Prince Rama have released one of the most striking albums of the year. Trust Now announces itself in a remarkable way with ‘Rest in Peace’, where overwhelming house-style vocals morph into a Bollywood approximation of Kate Bush. It is skewed by buzzing electronics, vocal drones, and chimes that are off-kilter and immersive, setting the tone for the oncoming excursions. The album is a sustained feat of musical bricolage, constructed in bold strokes it refines and then entirely eclipses their previous efforts. The mix of Hare Krishna incantations and art school sensibilities from the improv, noise and IDM wing, could augur the pitfalls of being an exercise in the naïve sophistication of gap-year India-fetishists. The white middle-class dread/deadheads, kaftan and fleas brigade. However Prince Rama are lifelong – if not entirely practising – Hare Krishna devotees seeped in the cultural junk of the US spiritual awakening of the 1960s, so it is their parents who are the dirty hippies. Regardless of the validity of their appropriation of New Age Americana, Prince Rama provide a lysergic psych that touches upon space-rock in a way that would complement a Bollywood remake of 2001: A Space Odyssey or Bladerunner perfectly. They are not re-treading a backwards-looking hippie trail that many other "New Weird America" bands have done.

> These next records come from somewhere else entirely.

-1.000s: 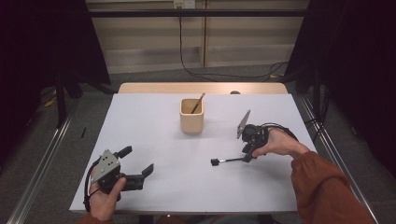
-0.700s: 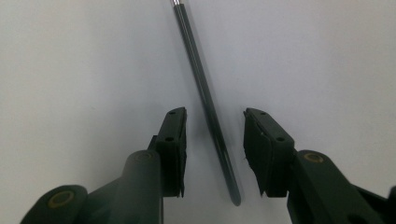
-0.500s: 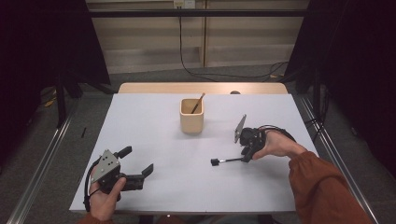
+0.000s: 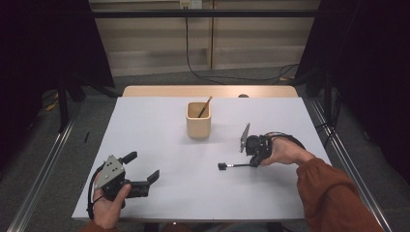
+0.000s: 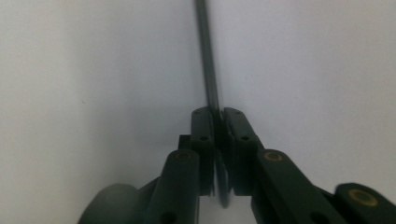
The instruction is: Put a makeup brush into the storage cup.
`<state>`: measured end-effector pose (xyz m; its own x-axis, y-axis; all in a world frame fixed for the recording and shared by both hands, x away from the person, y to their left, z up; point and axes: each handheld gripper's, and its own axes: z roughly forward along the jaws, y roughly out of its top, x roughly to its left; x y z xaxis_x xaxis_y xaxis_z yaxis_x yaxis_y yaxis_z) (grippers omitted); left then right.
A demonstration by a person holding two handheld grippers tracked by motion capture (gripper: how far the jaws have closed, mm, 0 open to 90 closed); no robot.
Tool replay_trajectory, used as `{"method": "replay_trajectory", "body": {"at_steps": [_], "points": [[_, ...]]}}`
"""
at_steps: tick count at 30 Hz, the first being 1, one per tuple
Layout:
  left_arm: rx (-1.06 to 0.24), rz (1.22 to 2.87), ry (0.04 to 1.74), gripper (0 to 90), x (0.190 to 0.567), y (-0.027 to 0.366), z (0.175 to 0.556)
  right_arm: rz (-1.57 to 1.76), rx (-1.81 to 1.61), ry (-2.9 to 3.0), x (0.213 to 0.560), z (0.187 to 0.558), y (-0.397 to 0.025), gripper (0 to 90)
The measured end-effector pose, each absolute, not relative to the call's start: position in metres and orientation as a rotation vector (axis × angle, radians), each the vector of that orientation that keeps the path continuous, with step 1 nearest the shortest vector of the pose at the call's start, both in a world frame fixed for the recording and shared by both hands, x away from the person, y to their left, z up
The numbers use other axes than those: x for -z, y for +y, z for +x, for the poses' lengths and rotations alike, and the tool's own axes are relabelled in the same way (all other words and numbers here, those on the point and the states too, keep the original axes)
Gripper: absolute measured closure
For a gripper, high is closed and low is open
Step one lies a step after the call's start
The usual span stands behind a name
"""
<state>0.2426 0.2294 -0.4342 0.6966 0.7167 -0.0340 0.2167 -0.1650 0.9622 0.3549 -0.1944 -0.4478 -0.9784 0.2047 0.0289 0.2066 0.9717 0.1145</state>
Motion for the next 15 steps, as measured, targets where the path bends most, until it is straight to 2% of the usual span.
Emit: {"method": "replay_trajectory", "body": {"at_steps": [15], "points": [[-0.521, 1.719, 0.755, 1.9, 0.4346, 0.2301, 0.2438, -0.408, 0.244, -3.04, 0.4484, 0.3597, -0.2005, 86.0]]}}
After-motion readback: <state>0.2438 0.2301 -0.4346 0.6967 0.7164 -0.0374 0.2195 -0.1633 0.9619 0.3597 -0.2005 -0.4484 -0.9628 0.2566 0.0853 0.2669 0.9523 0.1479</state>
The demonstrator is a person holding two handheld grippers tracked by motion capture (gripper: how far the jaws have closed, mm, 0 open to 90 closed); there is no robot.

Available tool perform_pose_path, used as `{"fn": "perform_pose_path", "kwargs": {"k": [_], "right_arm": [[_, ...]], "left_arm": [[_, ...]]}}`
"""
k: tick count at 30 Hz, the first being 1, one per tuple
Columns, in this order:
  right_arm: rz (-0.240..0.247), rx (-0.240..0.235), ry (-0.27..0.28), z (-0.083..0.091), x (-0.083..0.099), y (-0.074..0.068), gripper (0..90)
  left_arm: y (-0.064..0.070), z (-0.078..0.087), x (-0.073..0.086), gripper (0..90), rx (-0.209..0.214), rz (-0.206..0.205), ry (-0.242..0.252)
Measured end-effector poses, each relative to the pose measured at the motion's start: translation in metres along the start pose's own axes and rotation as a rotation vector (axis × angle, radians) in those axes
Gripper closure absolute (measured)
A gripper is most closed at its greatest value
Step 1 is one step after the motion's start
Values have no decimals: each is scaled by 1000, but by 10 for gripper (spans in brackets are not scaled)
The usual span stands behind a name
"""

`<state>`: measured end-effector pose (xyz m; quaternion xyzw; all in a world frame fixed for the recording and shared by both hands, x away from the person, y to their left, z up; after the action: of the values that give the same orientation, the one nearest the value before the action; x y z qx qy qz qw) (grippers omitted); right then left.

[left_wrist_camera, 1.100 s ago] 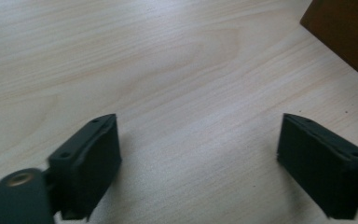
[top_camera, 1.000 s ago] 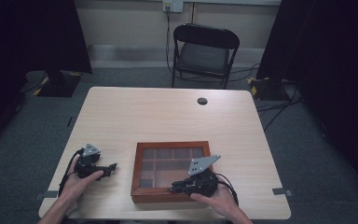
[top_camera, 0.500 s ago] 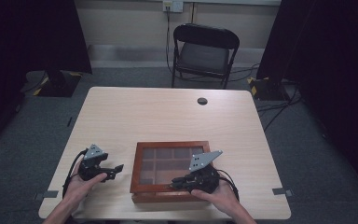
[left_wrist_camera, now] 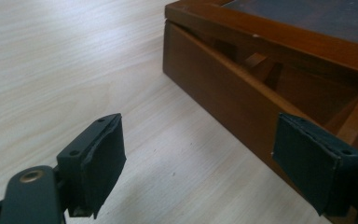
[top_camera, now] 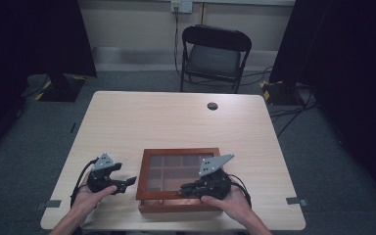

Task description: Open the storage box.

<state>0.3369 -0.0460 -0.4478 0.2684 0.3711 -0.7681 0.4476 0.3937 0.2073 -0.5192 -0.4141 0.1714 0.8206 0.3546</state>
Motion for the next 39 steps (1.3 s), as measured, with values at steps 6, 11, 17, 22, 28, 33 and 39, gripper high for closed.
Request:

‘Trust’, after some oscillations that could soundtrack the launch of a B-movie starship piloted by Sun Ra and the MC5, builds an eerie space that combines eighties synthpop references and freenoise drumming in such an ingenious way it is surprising that no one has thought of it previously. It lulls you into a soothing stupor before the eighties synthpop finds a hook and is met by impassioned chanting vaguely reminiscent of Ari Up. The vocal ingenuity of the Larson sisters is deserving of greater attention than the pretty modest summer tour of Britain bestowed upon them. They have an eccentric way about them, but it is not affected or grating and manages – possibly through their opaque reference points – not to be hugely earnest. ‘Portaling’ is darker and weaves in and out of musical axioms loosely in much the same way their employers Animal Collective did in their slightly less planned albums or still do live. The range of sounds and influences are almost entirely different to their Paw Tracks bosses, but the refrain "lose yourself", that closes the song, offers a clue to the confluences between the two bands; both create imaginative soundscapes that suck the listener in with melodies, unexpected changes and discreet musical nuances, and when this is achieved the results are pretty euphoric; both have restated the swells and drops of dance music, modern composition and noise rather than conventional song structures whilst borrowing from pop and dance’s textures and sounds. Albeit in this instance Prince Rama have expanded on the scope of harmonies and tones with their choice of larger soundtrack-like grand reverb and Indian kitsch. In some ways it is like Lawrence of Arabia was in the Thar Desert not the Nefud and his sidekick was Chiranjeevi.
As the album closes it tightens, the more loose structures Prince Rama rely upon are harnessed. ‘Incarnation’ is unashamedly wide-horizon pop music that is creepy in a cultish way as it drops from summery desert pop to something a little more neurotic. This is dovetailed by final track ‘Golden Silence’ that is the most conventional song on Trust Now. It is brooding but less convincing than the rest of the album. They cannot sustain the relative mediocrity for long though as the not altogether rare Arkestra histrionics emerge to see the album out. This is one of the better albums of the year. It is definitely one of the most interesting. It phrases music that has been often neglected as unfashionable by their peers, bravely denying genre conventions. Most importantly it is a pretty superb listen that after the initial shock engulfs you beyond escape.